▶ Task item
What this exercise calls for is an exact copy of the data.

★ ★ ★ ★ ★

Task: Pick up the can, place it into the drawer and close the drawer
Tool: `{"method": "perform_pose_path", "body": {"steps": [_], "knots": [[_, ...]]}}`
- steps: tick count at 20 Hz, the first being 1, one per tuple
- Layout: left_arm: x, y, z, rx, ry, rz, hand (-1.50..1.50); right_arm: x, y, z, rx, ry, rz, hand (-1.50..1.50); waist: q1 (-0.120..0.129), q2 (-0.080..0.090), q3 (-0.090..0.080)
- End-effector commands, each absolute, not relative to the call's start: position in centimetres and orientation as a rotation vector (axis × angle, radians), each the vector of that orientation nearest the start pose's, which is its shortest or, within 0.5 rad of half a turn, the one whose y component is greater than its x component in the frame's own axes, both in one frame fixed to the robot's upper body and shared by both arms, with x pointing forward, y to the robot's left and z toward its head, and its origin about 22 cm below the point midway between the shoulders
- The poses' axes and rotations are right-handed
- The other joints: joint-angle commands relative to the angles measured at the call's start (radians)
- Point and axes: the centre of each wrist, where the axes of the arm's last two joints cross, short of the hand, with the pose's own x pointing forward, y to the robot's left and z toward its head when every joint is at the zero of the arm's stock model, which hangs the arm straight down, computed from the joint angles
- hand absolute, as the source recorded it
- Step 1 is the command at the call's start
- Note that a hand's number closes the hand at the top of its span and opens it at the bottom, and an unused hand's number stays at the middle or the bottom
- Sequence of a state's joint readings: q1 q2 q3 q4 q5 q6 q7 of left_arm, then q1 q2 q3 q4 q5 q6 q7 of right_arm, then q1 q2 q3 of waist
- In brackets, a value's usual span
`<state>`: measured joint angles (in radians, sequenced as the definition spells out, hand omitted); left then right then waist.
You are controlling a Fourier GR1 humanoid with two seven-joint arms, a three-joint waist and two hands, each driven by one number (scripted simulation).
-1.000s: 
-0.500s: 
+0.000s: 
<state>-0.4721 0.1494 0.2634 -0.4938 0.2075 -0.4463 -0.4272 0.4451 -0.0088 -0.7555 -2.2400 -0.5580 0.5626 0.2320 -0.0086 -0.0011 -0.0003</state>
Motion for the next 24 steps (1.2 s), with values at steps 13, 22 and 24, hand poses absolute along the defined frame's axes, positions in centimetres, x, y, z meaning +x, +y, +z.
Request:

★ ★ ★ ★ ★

▶ Exercise output
Task: Pick up the can, place it into the drawer and close the drawer
Tool: `{"method": "perform_pose_path", "body": {"steps": [_], "knots": [[_, ...]]}}`
- steps: tick count at 20 Hz, the first being 1, one per tuple
- Layout: left_arm: x, y, z, rx, ry, rz, hand (-1.50..1.50); right_arm: x, y, z, rx, ry, rz, hand (-1.50..1.50); waist: q1 (-0.120..0.129), q2 (-0.080..0.090), q3 (-0.090..0.080)
- End-effector commands, each absolute, not relative to the call's start: position in centimetres and orientation as a rotation vector (axis × angle, radians), each the vector of that orientation nearest the start pose's, which is its shortest or, within 0.5 rad of half a turn, the one whose y component is greater than its x component in the frame's own axes, both in one frame fixed to the robot's upper body and shared by both arms, with x pointing forward, y to the robot's left and z toward its head, and its origin about 22 cm below the point midway between the shoulders
- The poses' axes and rotations are right-handed
- The other joints: joint-angle commands relative to the angles measured at the call's start (radians)
- Point and axes: the centre of each wrist, where the axes of the arm's last two joints cross, short of the hand, with the pose's own x pointing forward, y to the robot's left and z toward its head when every joint is at the zero of the arm's stock model, which hangs the arm straight down, computed from the joint angles
- hand absolute, as the source recorded it
- Step 1 is the command at the call's start
- Note that a hand's number closes the hand at the top of its span and opens it at the bottom, and an unused hand's number stays at the middle or the bottom
- Sequence of a state's joint readings: q1 q2 q3 q4 q5 q6 q7 of left_arm, then q1 q2 q3 q4 q5 q6 q7 of right_arm, then q1 q2 q3 of waist
- In brackets, a value's usual span
`<state>`: measured joint angles (in radians, sequenced as the definition spells out, hand omitted); left then right then waist.
You are controlling a Fourier GR1 humanoid with two seven-joint arms, a three-joint waist and two hands, each driven by one number (scripted simulation).
-1.000s: 
-0.500s: 
+0.000s: 
<state>-0.4721 0.1494 0.2634 -0.4938 0.2075 -0.4463 -0.4272 0.4451 -0.0088 -0.7555 -2.2400 -0.5580 0.5626 0.2320 -0.0086 -0.0011 -0.0003</state>
Motion for the next 24 steps (1.2 s), with values at steps 13, 22 and 24, hand poses absolute along the defined frame's axes, positions in centimetres, x, y, z meaning +x, +y, +z.
Request:

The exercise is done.